Kendati demikian, kariernya terus berkembang. Pada 1985, ia diangkat menjadi Wakil Kepala Staf Angkatan Darat (KSAD). Hanya berselang setahun, pada 1986, ia diangkat sebagai KSAD.
Try menjabat sebagai KSAD selama dua tahun. Setelah lengser, pada 1988 ia kemudian diangkat menjadi Panglima ABRI. Jabatan ini merupakan puncak kariernya di militer.
Ketika ia menjabat sebagai Panglima ABRI, tragedi Talangsari di Lampung meletus pada 1990. Lagi-lagi Try menumpas para demonstran islam, seperti yang dilakukannya saat tragedi Tanjung Priok pada 1984 silam.
Setahun berikutnya, pada November 1991, giliran insiden Santa Cruz di Dili, Timor Timur yang meletus. Kali ini giliran orang-orang Katolik yang terbantai.
Insiden itu tersjadi saat prosesi penguburan Sebastio Gomes. Dalam prosesi pemakaman, para mahasiswa menggelar spanduk untuk meminta penentuan nasib sendiri dan kemerdekaan, menampilkan gambar pemimpin pro-kemerdekaan Xanana Gusmao. Saat itulah tentara melepaskan tembakannya.
Akibat insiden itu, 271 mahasiswa tewas, 382 orang terluka, dan 250 orang lainnya hilang. Sampai saat ini, peristiwa itu dikenal dengan Insiden Dili (3).
Tak pelak, pambantaian itu memicu kecaman dari dunia internasional. Tri Sutrisno kemudian dipanggil oleh DPR untuk menjelaskan insiden tersebut.
Masa jabatannya sebagai Panglima ABRI akhirnya berakhir pada 1993.
Kendati demikian, bukan berarti kariernya berhenti sepenuhnya. Di tahun yang sma, pada 1993 ia justru diangkat menjadi wakil presiden mendampingi Suharto.
Sebagai wakil presiden yang ke-6, Tri mendampingi Suharto sampai 1998 sebelum posisinya digantikan oleh B. J. Habibie menjelang reformasi.
Setelah jabatannya sebagai wakil presiden selesai, Try tidak serta merta melepaskan perhatiannya terhadap keadaan bangsa.
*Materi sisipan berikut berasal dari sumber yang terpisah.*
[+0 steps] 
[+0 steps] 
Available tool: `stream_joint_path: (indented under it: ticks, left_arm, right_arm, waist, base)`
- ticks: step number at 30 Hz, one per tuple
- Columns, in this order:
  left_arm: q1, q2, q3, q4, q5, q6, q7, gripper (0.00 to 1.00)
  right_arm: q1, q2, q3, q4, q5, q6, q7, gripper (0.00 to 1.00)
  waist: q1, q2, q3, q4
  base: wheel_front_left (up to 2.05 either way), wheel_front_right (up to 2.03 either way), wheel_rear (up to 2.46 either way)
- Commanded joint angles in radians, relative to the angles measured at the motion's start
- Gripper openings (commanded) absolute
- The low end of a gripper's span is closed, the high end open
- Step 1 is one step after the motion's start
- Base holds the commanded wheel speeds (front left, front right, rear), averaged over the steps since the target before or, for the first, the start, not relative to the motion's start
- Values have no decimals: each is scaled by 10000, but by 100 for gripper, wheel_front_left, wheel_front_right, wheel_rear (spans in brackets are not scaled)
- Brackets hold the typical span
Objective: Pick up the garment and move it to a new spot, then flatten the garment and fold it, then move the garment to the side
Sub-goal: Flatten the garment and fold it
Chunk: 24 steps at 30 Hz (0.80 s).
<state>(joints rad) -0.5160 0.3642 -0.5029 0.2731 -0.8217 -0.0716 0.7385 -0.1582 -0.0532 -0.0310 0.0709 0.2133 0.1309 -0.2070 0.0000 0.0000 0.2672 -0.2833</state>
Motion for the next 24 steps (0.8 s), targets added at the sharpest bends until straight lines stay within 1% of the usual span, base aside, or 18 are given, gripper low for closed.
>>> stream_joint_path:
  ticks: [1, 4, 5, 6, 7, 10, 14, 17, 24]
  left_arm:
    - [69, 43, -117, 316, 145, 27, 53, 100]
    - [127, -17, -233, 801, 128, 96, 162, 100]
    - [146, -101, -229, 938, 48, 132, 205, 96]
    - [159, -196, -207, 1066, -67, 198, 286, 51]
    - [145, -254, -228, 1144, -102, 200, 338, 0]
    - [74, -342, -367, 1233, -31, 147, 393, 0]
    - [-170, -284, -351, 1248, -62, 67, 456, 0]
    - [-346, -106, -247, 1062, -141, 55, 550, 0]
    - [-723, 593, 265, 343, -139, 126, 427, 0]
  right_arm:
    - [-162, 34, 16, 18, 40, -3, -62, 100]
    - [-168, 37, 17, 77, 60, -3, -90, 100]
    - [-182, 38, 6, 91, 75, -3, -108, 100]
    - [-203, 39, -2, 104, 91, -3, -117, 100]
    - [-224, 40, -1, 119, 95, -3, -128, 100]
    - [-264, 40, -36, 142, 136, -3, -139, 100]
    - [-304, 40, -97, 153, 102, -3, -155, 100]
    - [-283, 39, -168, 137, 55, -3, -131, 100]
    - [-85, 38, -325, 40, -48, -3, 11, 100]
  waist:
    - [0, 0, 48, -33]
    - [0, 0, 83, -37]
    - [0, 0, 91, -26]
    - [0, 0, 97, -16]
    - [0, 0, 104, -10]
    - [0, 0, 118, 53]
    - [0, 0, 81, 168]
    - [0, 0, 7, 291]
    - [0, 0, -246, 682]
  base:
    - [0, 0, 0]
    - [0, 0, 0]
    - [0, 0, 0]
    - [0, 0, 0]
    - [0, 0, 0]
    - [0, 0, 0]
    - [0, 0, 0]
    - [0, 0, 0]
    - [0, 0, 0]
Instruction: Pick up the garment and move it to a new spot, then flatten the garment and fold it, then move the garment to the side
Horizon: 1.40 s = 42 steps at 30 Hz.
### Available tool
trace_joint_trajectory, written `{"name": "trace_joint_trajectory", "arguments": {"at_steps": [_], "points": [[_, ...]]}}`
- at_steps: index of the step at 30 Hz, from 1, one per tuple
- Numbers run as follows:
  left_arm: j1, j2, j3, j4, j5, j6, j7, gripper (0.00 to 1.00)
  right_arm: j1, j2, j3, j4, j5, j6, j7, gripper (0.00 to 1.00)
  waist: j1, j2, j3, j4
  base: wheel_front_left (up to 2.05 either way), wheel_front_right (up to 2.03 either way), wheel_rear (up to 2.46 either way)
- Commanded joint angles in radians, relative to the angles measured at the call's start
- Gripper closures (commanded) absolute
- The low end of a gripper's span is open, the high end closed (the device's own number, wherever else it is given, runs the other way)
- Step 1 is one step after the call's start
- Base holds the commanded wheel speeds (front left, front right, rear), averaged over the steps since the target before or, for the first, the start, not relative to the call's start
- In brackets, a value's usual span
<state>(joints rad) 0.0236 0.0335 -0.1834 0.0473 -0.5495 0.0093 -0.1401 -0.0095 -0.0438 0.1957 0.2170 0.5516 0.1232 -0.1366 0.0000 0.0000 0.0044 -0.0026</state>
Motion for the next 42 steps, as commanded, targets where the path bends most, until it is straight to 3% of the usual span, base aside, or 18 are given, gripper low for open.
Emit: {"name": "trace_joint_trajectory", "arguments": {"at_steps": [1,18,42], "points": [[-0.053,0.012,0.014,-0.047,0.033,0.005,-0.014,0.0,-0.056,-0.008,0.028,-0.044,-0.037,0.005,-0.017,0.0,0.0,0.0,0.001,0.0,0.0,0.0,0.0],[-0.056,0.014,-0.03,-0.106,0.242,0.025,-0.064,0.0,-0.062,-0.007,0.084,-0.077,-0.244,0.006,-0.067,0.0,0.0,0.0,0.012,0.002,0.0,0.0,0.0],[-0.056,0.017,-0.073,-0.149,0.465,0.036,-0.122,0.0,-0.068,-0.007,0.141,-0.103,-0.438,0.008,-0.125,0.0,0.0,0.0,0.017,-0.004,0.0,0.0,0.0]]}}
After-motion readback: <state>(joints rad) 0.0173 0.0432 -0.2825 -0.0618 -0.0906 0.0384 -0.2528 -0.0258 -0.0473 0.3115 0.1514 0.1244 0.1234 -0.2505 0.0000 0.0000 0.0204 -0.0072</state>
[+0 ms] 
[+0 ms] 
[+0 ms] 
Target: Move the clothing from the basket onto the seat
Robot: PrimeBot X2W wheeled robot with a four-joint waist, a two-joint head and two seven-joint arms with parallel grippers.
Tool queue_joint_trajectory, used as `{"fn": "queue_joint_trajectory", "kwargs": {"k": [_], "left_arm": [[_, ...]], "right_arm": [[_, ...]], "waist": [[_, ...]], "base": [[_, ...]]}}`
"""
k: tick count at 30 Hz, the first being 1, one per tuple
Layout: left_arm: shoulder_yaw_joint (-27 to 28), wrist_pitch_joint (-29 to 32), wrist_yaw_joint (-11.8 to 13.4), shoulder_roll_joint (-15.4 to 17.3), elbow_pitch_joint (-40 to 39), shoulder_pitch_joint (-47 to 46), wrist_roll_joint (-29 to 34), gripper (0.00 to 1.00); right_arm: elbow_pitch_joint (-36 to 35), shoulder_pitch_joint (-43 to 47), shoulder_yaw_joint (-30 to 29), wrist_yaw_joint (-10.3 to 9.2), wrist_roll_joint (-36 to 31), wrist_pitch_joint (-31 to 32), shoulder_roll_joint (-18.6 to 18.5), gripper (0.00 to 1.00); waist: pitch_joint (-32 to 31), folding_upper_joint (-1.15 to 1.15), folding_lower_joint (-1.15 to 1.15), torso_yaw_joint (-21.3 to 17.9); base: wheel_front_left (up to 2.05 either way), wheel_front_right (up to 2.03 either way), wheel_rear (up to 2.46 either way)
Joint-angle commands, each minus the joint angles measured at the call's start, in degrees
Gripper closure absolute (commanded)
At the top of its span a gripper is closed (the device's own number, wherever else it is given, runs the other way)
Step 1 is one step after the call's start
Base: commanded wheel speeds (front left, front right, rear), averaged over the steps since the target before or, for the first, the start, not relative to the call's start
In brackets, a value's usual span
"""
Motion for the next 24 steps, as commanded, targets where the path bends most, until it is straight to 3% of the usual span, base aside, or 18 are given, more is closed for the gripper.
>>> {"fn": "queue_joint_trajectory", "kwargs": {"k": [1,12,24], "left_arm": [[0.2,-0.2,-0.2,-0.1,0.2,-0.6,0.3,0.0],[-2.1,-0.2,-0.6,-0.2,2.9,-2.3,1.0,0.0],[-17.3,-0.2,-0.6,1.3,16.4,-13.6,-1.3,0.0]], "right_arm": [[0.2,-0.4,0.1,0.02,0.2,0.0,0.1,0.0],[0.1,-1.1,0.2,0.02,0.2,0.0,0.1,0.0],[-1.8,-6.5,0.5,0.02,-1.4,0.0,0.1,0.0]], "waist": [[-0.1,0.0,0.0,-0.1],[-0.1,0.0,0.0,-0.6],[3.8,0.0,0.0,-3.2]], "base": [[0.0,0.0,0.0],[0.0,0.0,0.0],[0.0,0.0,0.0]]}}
Ia tetap aktif menyoroti kinerja pemerintahan.
Ketika masa pemerintahan Susilo Bambang Yudhoyono (SBY), Try membentuk forum Gerakan Nusantara Bangkit Bersatu yang beranggotakan Abdurrahman Wahid, Megawati Soekarnoputri, dan beberapa tokoh lain.
Tujuannya adalah untuk memprotes kebijakan SBY mengenai Gerakan Aceh Merdeka (GAM) dan wacana kenaikan harga BBM yang direalisasikan.
Namun konflik itu akhirnya bisa diredam ketika Wakil Presiden Jusuf Kalla menjelaskan duduk permasalahan yang sebenarnya.
Nama Try Sutrisno juga sempat kembali mencuat ketika ia melayangkan opini bahwa masyarakat Indonesia sudah semakin jauh dengan nilai-nilai Pancasila.